I was wondering if there might be some reason someone would want to use a regular expression for a problem that could also be written easily without using regular expressions.
I came to this thought because of this question.
The question is something fairly simple, and the answers vary in 2 categories, those who do solve it with regular expressions and those who just use some other simple operation.
Summary of the question:
Remove the first part of a url path (example: String path = "/folder1/folder2/folder3/"
).
2 Solutions:
//With regex
String newPathRegex = path.replaceAll("^/[^/]*", "");
//Without regex
String newPathNoRegex = path.substring(path.indexOf('/', 1));
Personally I think the no RegEx solution is a lot easier to read, but I'm not an expert on regular expressions.
So the question comes down to: Should you avoid using regular expressions in cases as simple as this one? Is there better performance in the RegEx solution?
A few reasons why it is useful to use regular expressions:
Regular expressions run in O(n log n) in the size of the expression and O(n) of the length of the string. So the time complexity is guaranteed to be very reasonable, whereas custom programs can sometimes be badly implemented. Most programs running in (pseudo)-linear time are considered to be very fast. Although it is possible to construct tailor made algorithm that will outperform regular expressions for each task that can be carried out by a regex, it is in general not easy for humans to do so. Regular expressions thus guarantee the construction of a fast enough algorithm.
Most properties on regular expressions are decidable: it is decidable whether two regular expressions determine the same set of strings, etc. So there is an entire algebra defined over it. All (non-trivial, language-invariant) properties on programs are undecidable: that's a consequence of Rice's theorem, so you can't prove in general that two programs will do the same thing (are equivalent), whereas this is an easy task for regular expressions.
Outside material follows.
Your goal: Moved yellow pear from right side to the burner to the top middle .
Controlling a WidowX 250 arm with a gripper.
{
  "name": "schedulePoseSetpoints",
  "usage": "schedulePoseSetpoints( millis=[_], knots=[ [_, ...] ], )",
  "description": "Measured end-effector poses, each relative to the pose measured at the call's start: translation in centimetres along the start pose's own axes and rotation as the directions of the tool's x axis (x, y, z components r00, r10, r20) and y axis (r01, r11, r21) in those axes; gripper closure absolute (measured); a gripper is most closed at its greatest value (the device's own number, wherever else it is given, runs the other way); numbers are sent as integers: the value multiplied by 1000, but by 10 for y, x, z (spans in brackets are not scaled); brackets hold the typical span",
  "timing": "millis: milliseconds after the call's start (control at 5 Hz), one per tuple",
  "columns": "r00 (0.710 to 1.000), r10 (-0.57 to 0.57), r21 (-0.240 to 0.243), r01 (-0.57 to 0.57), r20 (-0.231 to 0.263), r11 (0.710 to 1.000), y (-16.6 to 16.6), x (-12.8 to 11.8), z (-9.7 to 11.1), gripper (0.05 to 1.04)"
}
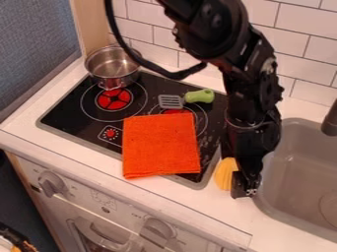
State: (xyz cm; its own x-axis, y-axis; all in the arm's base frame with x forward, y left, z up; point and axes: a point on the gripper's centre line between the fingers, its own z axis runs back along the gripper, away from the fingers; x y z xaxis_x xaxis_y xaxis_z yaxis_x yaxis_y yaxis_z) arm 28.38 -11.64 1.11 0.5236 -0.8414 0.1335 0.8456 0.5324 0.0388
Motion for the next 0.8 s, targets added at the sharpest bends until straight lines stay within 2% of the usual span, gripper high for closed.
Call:
schedulePoseSetpoints(
  millis=[200, 400, 800],
  knots=[
    [1000, 3, 13, -2, -21, 1000, 1, -2, -5, 401],
    [1000, 2, 37, -1, -20, 999, 5, -1, -6, 429],
    [999, -6, 43, 8, -38, 999, 7, 0, -6, 429]
  ],
)
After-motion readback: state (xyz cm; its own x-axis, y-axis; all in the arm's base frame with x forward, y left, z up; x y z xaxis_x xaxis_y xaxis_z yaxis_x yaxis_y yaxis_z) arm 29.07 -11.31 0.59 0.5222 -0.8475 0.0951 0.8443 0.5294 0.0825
Modifiable. Perhaps you want to remove the first part of the path, but only if it is not ..
. In general modifications to a regular expression tend to be easy whereas modifying a program can blow up the size of the code.
The most problematic part is that not all programmers are familiar with regular expressions, and that they are a bit cryptic: the semantics are sometimes a bit hard to guess. And furthermore, the pumping lemma states not every problem can be transformed into a regular expression (problem).